Curtis started smoking when he was 13 years old. He eventually worked his way up to smoking two packs of cigarettes a day. Twenty-one years later, he lay emaciated and near death, some nine weeks after being told that he had lung cancer. The paper did a follow-up story June 22 on reader reaction to the original story of the week before. By the time the first story appeared, Curtis was already dead. He died shortly after a reporter and a photographer left his home June 3. His funeral was conducted June 8.

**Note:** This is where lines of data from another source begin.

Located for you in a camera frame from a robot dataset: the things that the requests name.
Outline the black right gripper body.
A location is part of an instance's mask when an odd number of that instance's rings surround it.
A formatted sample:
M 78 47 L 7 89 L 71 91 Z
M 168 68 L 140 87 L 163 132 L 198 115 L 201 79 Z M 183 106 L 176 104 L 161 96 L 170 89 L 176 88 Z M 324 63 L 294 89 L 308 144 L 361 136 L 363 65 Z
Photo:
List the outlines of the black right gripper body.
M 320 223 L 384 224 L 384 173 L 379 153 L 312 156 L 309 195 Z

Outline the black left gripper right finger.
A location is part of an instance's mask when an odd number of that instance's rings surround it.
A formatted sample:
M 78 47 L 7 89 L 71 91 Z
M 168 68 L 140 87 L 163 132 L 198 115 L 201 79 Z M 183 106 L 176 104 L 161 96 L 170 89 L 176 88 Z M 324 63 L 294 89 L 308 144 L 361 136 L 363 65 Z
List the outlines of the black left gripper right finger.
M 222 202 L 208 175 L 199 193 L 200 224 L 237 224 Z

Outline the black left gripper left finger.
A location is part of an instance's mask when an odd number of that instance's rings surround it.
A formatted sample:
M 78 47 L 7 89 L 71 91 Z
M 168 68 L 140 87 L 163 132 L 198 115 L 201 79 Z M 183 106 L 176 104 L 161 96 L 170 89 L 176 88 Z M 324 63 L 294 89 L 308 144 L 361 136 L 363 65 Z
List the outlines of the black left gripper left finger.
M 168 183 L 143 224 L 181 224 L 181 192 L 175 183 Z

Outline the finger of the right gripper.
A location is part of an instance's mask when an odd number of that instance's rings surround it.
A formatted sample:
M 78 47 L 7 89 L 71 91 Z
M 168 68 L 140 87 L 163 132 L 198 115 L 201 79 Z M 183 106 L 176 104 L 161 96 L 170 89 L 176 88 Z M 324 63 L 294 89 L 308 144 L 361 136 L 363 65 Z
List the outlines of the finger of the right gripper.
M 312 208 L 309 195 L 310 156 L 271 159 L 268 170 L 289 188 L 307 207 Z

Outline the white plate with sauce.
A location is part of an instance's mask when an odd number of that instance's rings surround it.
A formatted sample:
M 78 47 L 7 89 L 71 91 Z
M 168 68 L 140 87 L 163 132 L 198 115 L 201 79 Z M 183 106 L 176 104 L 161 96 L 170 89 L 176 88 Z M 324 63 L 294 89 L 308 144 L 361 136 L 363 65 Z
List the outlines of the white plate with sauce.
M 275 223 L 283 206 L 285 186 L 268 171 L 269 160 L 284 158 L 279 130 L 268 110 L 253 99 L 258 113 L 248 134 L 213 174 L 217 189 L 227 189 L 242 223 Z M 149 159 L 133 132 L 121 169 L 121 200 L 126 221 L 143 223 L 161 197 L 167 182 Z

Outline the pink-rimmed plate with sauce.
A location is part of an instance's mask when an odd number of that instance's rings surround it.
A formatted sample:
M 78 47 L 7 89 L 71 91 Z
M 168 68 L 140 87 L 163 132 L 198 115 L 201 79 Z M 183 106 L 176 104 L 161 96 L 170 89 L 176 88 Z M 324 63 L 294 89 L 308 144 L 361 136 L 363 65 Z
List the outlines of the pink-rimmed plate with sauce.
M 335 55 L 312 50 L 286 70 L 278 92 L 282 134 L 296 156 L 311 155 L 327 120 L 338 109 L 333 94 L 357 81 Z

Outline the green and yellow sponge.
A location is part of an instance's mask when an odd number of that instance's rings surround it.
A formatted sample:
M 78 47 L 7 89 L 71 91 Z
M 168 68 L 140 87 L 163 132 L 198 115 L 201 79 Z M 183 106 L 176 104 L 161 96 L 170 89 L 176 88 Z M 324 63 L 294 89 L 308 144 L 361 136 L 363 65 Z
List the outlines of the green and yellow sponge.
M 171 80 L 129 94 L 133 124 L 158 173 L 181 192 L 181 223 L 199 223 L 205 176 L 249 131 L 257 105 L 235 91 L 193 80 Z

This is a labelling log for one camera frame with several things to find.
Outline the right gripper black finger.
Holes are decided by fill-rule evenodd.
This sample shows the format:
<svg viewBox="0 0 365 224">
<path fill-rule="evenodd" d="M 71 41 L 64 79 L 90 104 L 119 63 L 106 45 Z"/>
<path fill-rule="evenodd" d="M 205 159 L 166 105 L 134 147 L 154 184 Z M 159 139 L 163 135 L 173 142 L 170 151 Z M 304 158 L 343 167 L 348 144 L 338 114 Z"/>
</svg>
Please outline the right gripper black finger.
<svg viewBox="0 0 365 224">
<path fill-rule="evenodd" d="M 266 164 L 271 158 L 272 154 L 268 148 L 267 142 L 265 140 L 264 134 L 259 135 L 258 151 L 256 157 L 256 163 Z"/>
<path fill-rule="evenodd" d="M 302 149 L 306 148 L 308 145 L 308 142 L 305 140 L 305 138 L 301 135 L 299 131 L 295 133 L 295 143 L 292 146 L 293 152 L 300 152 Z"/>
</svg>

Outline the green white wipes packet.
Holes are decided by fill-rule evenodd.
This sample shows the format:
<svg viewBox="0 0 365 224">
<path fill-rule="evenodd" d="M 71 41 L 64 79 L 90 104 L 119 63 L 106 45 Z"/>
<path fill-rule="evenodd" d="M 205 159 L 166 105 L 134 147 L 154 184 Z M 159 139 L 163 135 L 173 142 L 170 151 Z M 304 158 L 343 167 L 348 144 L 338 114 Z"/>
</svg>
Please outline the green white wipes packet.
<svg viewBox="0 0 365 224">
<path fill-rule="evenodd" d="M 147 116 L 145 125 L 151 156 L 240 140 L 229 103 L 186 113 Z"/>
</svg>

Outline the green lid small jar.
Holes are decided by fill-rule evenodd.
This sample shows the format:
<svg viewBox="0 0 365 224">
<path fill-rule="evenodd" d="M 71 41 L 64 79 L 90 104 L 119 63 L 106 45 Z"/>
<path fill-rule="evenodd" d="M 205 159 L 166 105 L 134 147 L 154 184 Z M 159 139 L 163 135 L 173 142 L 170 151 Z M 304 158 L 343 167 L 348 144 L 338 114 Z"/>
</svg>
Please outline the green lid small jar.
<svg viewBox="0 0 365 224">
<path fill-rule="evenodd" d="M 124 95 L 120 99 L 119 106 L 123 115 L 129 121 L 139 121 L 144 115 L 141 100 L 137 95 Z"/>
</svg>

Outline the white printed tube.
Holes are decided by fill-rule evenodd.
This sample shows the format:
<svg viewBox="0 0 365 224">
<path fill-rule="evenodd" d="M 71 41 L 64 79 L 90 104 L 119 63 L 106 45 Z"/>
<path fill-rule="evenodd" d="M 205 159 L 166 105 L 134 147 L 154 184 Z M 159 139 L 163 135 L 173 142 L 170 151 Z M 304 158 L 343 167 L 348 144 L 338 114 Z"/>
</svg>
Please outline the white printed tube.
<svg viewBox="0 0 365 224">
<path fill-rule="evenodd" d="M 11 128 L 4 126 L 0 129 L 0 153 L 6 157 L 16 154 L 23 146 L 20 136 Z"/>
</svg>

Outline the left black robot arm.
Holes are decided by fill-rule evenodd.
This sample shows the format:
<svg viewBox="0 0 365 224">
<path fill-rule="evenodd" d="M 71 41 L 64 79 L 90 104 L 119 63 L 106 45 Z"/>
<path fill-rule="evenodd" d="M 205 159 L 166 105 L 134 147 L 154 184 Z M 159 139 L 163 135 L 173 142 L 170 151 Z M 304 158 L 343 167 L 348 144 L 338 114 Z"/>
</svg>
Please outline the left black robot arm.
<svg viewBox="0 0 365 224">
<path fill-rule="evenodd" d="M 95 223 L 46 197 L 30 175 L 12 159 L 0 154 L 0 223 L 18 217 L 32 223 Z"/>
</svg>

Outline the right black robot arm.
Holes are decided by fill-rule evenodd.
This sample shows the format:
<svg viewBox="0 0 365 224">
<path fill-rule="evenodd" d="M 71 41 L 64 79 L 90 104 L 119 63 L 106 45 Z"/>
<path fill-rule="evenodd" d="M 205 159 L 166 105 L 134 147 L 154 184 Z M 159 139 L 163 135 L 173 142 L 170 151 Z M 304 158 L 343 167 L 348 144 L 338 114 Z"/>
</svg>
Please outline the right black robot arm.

The powerful impact of the original coverage by medical reporter Sue Landry resulted from a combination of factors, say editors. It consisted of a relatively short article and two key photographs ? one of Curtis on his deathbed, which was taken by V. Jane Windsor, a staff photographer, and the other of Curtis and his son nine weeks earlier, which was provided by his family.
Landry says she was first approached to do the story by Curtis’ mother, who had called her from the lobby of the newspaper. They talked, and when Landry saw some photographs, she knew there was a story.
“[Curtis’ mother] explained to me about why he wanted to get his story out. He wanted to let kids see him because he thought it would convince them not to smoke,” says Landry.
When Landry and Windsor arrived at the house, Curtis could no longer speak, and he did not even know they were there. “We were there about 45 minutes to an hour. The family was very open about having us there. I kind of stayed in the background. I talked to the mother ? his wife, other people in the room. We would have stayed a little longer, but he was breathing harder, and I felt it was time to leave,” says Landry.
Landry says she expected complaints from readers about the photo, but was surprised by the reaction. “I was just astounded by the amount of response we got and how strongly positive it was, and how people felt this ? really told the story about smoking in a way that other things they saw hadn’t,” says Landry.
City editor Sherry Robinson says the decision to go ahead with the story turned on the photographs that Landry had shown her. “These were pictures that his Mom brought in. The transformation was incredible. There was nothing sort of really newsy. People die of cancer every day. But I think what made this story different was the pictures and the fact this guy, who was every guy, wanted to do something in the last remaining days of his life,” says Robinson.
The story wound up on the front page of the paper’s weekday features section, called “Floridian.” Robinson says the story was put there because it allowed the reader more time to read the story and there was enough space to run the two photographs together to show what the disease had done.
“This was the kind of a story that people really needed some time to look at, and they needed some time to digest those pictures because they were quite incredible,” says Robinson.
Times executive editor Paul Tash says he wasn’t sure what kind of reaction the photo would get. “As much as I was trying, at least hypothetically, to find an alternative, I felt the power of those photographs demanded that they be played the way they were, and so I was curious as to what the reaction would be,” says Tash.
He says one caller wanted a son, who only gets the Sunday edition of the paper, to see the story and photos and asked that it be run again that day.
Nancy Waclawek, the assistant managing editor for features, says Curtis had a message that he wanted people to know.
“I think we played the story straight. I think we were honest about the photography. It was sensational in and of itself because of the news it communicated.”